1.2.9.2 BCR-ABL-dependent mechanisms of resistance

Conversely, resistance in Ph+ leukaemias may be dependent on BCR-ABL. Proposed mechanisms of resistance include BCR-ABL amplification- where multiple copies of BCR-ABL gene can be detected in the interphase nuclei in patients who relapse after initially responding to IM, resulting in overexpression of the BCR-ABL oncoprotein (236-238). However, BCR-ABL dependent IM resistance is most often attributed to the development of point mutations within the ABL-kinase domain, which are found in more than 50% patients with acquired

resistance (132, 238-240). In 2001, Gorre and colleagues described the development of BCR-ABL mutations in 11 patients with BC phase CML or Ph+ ALL who relapsed on IM therapy (238). BCR-ABL gene amplification was only detected in three patients. Following sequencing of the ATP-binding pocket and the activation loop of the kinase domain, an identical cytosine to thymidine mutation at ABL nucleotide 944 in 6 of 9 assessable patients was identified. This mutation resulted in a single amino-acid change at position 315, is designated T315I. Threonine 315 (also known as the “gatekeeper” residue) is located at the binding site of ABL and forms a crucial hydrogen bond interaction with IM (241). The T315I mutation disrupts this bond interaction which, along with the bulkier isoleucine side chain, sterically inhibits IM binding. This results in complete insensitivity to IM therapy at clinically achievable doses (238). The T315I mutant remains the most clinically significant as it linked to poor prognosis in CML patients (242). To date, more than 100 kinase domain mutations have been described in vivo and from in vitro screens (240, 241, 243, 244), each conferring a different transforming potential and level of resistance relative to wild-type BCR- ABL. These include mutations within the ATP binding site (P-loop), activation loop (A-loop) or the caboxy terminus. Some mutations only confer a moderate degree of resistance; however, the mutations within the P-loop are often associated with a poorer outcome (239). This is probably due to the restriction of IM-binding due to mutations altering and destabilising the conformation of the ATP-binding site (240). However, it is also worth noting that the presence of BCR-ABL mutations does not always explain resistance in IM-treated patients (245).

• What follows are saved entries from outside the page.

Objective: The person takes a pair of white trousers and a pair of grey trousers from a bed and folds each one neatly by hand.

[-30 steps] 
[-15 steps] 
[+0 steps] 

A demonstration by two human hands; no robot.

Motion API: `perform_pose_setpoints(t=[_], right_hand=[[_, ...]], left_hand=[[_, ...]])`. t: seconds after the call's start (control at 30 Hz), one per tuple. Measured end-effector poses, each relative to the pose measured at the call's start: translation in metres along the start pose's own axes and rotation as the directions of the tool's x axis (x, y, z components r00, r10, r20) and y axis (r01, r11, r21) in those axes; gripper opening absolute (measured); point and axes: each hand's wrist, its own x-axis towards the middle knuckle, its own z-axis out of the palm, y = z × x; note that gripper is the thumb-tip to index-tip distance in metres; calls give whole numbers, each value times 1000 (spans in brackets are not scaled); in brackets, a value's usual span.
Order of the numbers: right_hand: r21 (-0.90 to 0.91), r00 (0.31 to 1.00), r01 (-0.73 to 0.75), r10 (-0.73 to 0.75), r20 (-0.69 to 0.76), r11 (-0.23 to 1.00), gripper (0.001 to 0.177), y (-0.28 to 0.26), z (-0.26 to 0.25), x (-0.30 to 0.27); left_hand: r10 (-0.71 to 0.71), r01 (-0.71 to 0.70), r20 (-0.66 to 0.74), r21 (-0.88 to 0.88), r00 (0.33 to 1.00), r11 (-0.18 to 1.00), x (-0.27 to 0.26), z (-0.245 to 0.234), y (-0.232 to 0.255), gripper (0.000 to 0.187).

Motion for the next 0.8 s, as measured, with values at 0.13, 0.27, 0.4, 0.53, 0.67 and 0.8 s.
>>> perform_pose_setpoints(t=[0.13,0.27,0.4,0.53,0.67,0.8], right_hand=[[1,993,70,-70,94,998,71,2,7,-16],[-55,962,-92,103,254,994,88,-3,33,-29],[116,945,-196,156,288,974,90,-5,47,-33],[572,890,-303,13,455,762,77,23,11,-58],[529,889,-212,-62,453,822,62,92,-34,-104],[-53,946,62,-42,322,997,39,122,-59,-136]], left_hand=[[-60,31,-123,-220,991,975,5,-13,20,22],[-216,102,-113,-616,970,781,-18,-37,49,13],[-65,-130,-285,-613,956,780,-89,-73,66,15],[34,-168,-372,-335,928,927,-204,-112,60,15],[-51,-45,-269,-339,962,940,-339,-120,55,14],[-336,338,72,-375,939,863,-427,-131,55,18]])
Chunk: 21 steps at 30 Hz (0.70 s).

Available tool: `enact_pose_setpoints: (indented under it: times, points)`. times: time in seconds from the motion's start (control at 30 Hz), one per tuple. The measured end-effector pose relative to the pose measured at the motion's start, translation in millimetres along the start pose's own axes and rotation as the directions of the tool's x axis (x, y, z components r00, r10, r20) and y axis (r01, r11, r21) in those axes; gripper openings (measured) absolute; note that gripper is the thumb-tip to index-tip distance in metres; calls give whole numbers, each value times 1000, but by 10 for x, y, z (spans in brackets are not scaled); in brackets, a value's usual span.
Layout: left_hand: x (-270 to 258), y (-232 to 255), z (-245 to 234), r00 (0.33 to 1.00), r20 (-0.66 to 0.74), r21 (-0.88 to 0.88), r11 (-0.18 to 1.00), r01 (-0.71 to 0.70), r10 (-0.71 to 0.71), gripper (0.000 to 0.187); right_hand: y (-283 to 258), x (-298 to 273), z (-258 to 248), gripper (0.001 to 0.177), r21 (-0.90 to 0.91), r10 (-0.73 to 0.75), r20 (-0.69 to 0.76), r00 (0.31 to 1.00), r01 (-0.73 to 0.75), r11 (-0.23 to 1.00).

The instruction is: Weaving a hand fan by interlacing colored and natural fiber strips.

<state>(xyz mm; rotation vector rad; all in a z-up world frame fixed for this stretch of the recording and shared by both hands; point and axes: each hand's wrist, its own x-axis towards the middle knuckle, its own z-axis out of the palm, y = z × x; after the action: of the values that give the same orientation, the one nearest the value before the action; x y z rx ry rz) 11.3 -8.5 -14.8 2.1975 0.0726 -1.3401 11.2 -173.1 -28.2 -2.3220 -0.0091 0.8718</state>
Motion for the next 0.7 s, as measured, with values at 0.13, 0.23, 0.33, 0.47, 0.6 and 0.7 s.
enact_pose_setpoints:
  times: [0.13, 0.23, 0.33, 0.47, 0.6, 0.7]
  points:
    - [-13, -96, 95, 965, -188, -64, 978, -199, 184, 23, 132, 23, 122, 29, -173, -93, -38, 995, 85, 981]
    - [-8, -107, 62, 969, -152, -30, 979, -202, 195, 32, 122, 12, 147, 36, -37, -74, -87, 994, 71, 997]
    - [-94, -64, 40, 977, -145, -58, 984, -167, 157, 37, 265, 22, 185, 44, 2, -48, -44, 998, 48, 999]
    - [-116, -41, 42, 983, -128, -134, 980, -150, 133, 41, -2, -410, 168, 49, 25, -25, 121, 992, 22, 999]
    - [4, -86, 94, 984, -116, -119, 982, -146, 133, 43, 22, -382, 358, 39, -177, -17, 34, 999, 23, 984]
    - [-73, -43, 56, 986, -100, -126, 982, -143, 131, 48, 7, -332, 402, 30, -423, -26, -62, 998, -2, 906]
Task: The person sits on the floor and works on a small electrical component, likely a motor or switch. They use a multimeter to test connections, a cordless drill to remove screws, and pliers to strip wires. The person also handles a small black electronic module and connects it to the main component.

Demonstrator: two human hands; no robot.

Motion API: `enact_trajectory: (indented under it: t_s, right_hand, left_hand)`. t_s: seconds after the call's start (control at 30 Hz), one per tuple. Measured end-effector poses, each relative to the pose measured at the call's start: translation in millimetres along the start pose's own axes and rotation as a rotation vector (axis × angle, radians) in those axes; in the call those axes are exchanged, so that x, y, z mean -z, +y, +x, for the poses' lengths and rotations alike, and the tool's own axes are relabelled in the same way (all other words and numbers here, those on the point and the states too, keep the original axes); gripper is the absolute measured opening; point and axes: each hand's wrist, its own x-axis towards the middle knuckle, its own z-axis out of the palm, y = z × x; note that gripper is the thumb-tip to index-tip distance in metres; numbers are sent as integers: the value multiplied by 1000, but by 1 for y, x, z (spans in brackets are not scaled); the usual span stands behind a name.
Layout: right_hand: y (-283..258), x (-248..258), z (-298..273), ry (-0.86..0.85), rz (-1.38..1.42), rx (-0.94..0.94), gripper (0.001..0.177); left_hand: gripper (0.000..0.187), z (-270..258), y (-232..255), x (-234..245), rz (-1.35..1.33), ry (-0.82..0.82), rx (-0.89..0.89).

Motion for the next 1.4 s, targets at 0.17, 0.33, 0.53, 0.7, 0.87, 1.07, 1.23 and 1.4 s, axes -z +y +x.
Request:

It has been noted that the concentration of drug within a target cell is a further important treatment consideration; therefore, the active efflux of chemotherapeutic drugs from target cells could be a mechanism of drug resistance. The ABC

transporter (ABCB1 (or MDR-1)) is a cell-surface transmembrane protein that mediates multi-drug resistance in a variety of malignancies through the regulation of chemotherapeutic agent efflux. Cells from BC CML patients have demonstrated a higher expression of ABCB1 compared with those from CP patients and has been linked to the development of IM resistance (237). Several groups have also shown that IM is a substrate for ABCB1 (246, 247). However, the role of ABCB1 in CML remains unclear as in vitro studies have shown that overexpression of ABCB1 in K562 cells does not confer resistance to IM (248). Furthermore, inhibition of ABCB1 did not enhance the therapeutic effect of IM against BCR-ABL activity in primitive CML cells (249). Another related ABC transporter, ABCG2, is also present on HSCs and has been suggested as another candidate for regulating intracellular IM availability. However, Jordanides and colleagues demonstrated that IM is an inhibitor of, but not a substrate for ABCG2 and therefore does not modulate the intracellular IM concentrations within CML stem cells (250).